* Task to carry out *
Read through the lines below for the string "finger" and copy each one that has it.

Content starts

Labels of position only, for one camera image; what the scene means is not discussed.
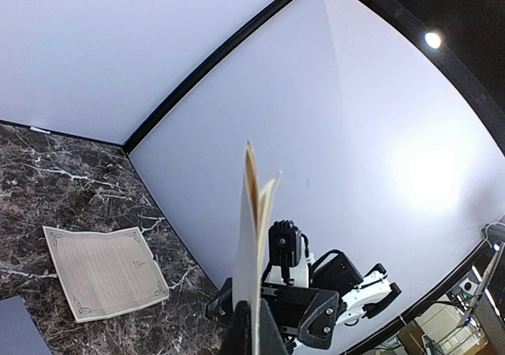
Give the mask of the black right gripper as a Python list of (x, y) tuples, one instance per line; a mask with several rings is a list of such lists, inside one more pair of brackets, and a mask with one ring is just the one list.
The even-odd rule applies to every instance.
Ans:
[[(227, 327), (233, 316), (232, 278), (207, 303), (205, 316)], [(286, 349), (300, 342), (314, 349), (329, 349), (335, 322), (339, 317), (339, 292), (264, 283), (260, 289), (271, 310)]]

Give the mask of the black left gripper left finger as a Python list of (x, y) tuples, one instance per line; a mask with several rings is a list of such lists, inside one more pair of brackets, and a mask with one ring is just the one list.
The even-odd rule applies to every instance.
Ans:
[(239, 301), (235, 306), (224, 337), (225, 355), (249, 355), (252, 353), (250, 318), (248, 302)]

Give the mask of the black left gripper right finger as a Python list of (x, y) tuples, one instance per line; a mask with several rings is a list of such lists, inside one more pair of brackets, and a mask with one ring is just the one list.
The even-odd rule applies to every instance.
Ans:
[(279, 329), (274, 321), (268, 303), (260, 299), (259, 314), (259, 355), (287, 355)]

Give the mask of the beige lined letter paper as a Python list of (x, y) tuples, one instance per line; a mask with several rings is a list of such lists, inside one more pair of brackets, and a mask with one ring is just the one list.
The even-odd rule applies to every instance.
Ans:
[(260, 352), (260, 286), (266, 249), (268, 225), (271, 222), (275, 191), (281, 174), (276, 174), (260, 187), (256, 156), (250, 142), (245, 146), (245, 168), (241, 190), (239, 240), (232, 276), (232, 302), (245, 301), (250, 308), (252, 353)]

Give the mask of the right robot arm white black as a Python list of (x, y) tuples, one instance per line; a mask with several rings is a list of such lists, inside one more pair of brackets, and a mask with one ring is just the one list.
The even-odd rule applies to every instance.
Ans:
[(292, 222), (276, 222), (268, 244), (260, 288), (261, 354), (292, 354), (298, 345), (328, 349), (336, 327), (377, 316), (401, 293), (381, 263), (362, 275), (338, 249), (315, 260), (309, 239)]

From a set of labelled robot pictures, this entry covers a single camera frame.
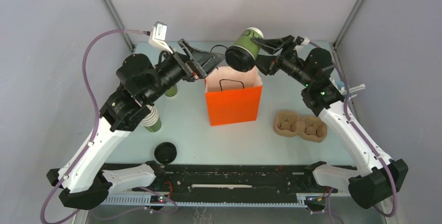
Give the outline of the green paper coffee cup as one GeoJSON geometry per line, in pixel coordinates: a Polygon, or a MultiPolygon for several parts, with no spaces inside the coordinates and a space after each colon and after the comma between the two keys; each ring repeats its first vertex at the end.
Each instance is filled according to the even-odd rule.
{"type": "Polygon", "coordinates": [[[177,85],[175,84],[175,85],[173,85],[172,87],[170,87],[166,92],[165,92],[165,96],[167,96],[167,97],[174,97],[174,96],[176,96],[177,95],[177,93],[178,93],[178,88],[177,88],[177,85]]]}

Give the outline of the orange paper bag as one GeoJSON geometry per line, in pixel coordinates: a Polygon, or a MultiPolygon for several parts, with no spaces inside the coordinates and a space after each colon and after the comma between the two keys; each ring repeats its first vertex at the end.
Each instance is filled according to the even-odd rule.
{"type": "Polygon", "coordinates": [[[257,67],[247,72],[217,67],[204,85],[210,126],[257,120],[263,88],[257,67]]]}

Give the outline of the brown pulp cup carrier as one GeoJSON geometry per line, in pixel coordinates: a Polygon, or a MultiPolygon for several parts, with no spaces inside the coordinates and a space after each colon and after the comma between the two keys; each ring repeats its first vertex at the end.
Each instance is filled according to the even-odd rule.
{"type": "Polygon", "coordinates": [[[328,134],[325,122],[315,116],[300,116],[295,111],[281,110],[274,118],[276,134],[288,138],[298,136],[303,140],[321,143],[328,134]]]}

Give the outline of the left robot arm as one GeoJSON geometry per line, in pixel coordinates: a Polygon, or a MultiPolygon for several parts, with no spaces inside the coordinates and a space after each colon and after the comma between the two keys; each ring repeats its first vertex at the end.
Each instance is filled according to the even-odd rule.
{"type": "Polygon", "coordinates": [[[121,141],[152,120],[154,103],[167,90],[181,80],[206,78],[225,59],[224,54],[194,48],[186,40],[178,44],[181,52],[164,52],[157,65],[145,54],[132,54],[117,70],[120,84],[98,111],[88,138],[67,165],[46,175],[61,189],[59,199],[65,207],[91,210],[113,193],[163,188],[165,172],[155,161],[119,170],[104,170],[103,165],[121,141]]]}

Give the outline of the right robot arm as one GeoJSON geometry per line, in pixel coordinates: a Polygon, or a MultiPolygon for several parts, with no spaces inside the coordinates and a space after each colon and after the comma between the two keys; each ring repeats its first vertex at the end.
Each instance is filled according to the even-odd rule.
{"type": "Polygon", "coordinates": [[[303,85],[302,99],[307,108],[324,122],[340,139],[355,163],[355,169],[335,167],[325,162],[311,166],[303,177],[304,187],[311,192],[322,186],[348,192],[362,208],[369,209],[387,198],[397,200],[408,165],[394,160],[363,129],[349,109],[349,96],[343,95],[330,80],[336,69],[330,51],[314,45],[305,59],[298,47],[309,41],[302,37],[278,39],[252,38],[264,51],[255,64],[267,76],[283,71],[303,85]]]}

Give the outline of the blue cup of stirrers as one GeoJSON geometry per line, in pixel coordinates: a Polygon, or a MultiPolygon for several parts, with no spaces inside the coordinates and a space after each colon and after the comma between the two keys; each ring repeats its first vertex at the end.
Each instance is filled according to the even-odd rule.
{"type": "Polygon", "coordinates": [[[358,86],[354,86],[354,87],[349,87],[348,89],[346,88],[345,84],[342,81],[333,81],[335,87],[338,89],[338,91],[343,95],[344,98],[347,97],[347,95],[349,95],[349,98],[355,98],[358,94],[358,91],[362,91],[366,89],[365,84],[360,84],[358,86]]]}

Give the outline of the stack of paper cups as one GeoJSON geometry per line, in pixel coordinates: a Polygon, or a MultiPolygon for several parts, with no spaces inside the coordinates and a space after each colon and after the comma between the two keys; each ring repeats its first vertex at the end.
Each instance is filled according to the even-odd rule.
{"type": "Polygon", "coordinates": [[[158,132],[162,127],[158,110],[154,105],[147,105],[147,108],[150,110],[150,113],[140,121],[140,126],[150,132],[158,132]]]}

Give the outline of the stack of black lids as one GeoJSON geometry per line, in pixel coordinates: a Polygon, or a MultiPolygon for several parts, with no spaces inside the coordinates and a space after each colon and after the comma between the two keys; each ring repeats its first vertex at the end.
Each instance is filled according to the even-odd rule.
{"type": "Polygon", "coordinates": [[[170,142],[163,142],[155,148],[154,157],[161,164],[170,164],[177,157],[176,146],[170,142]]]}

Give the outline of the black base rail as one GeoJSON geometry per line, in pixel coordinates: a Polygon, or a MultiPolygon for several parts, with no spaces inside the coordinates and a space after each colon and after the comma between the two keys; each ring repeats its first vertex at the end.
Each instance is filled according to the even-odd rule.
{"type": "Polygon", "coordinates": [[[176,203],[294,205],[299,196],[325,196],[306,165],[163,165],[149,188],[171,193],[176,203]]]}

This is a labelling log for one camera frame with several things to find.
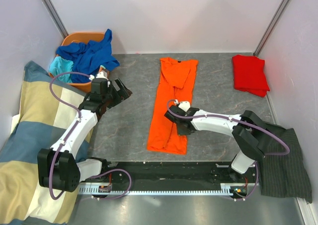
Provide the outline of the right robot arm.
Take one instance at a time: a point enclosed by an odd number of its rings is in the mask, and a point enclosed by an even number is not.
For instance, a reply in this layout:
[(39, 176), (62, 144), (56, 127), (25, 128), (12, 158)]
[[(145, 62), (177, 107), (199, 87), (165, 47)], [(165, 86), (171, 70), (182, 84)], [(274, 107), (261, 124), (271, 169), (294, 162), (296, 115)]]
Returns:
[(265, 148), (271, 140), (265, 123), (247, 110), (241, 115), (212, 114), (178, 104), (170, 106), (164, 116), (176, 124), (179, 136), (210, 131), (234, 138), (240, 151), (227, 170), (228, 178), (233, 182), (241, 181), (250, 166), (263, 160)]

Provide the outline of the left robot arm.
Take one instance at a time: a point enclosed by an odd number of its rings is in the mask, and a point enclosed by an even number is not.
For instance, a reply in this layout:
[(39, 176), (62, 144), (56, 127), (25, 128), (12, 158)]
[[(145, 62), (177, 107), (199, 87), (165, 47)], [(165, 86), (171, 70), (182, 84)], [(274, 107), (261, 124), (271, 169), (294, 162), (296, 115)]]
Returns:
[(91, 82), (91, 91), (76, 107), (77, 115), (63, 135), (48, 149), (37, 155), (39, 185), (49, 189), (73, 192), (89, 178), (98, 182), (107, 180), (109, 170), (99, 159), (76, 160), (88, 133), (95, 127), (106, 110), (115, 107), (132, 95), (121, 79), (110, 81), (97, 77)]

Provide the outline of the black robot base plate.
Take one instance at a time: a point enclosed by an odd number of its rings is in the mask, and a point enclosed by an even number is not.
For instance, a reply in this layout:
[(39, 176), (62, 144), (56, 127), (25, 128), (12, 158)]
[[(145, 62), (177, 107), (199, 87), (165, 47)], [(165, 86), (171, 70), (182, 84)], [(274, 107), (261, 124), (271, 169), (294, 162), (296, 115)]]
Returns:
[(229, 162), (110, 162), (102, 172), (110, 174), (82, 183), (113, 186), (116, 190), (216, 190), (221, 184), (234, 188), (252, 186), (256, 171), (229, 171)]

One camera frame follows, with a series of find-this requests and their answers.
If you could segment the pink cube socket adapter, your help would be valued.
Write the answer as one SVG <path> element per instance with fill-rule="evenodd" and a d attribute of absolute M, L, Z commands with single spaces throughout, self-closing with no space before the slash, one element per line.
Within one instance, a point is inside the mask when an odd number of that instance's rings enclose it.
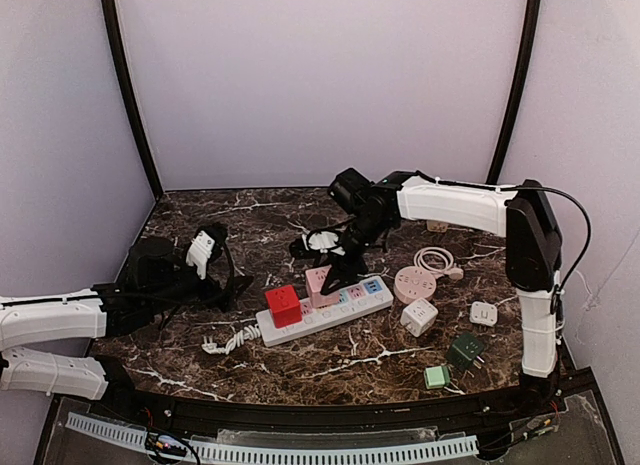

Content ends

* Expected output *
Give the mask of the black left gripper left finger as a Python list of (x, y) tuples, one instance per line; a mask with several rings is a list of such lists, inside one more pair of brackets, and a mask with one ring is just the one list.
Give the mask of the black left gripper right finger as a Python list of (x, y) tuples, one instance per line; a mask with several rings is a list of such lists, inside one more pair of brackets, and a mask with one ring is just the one list.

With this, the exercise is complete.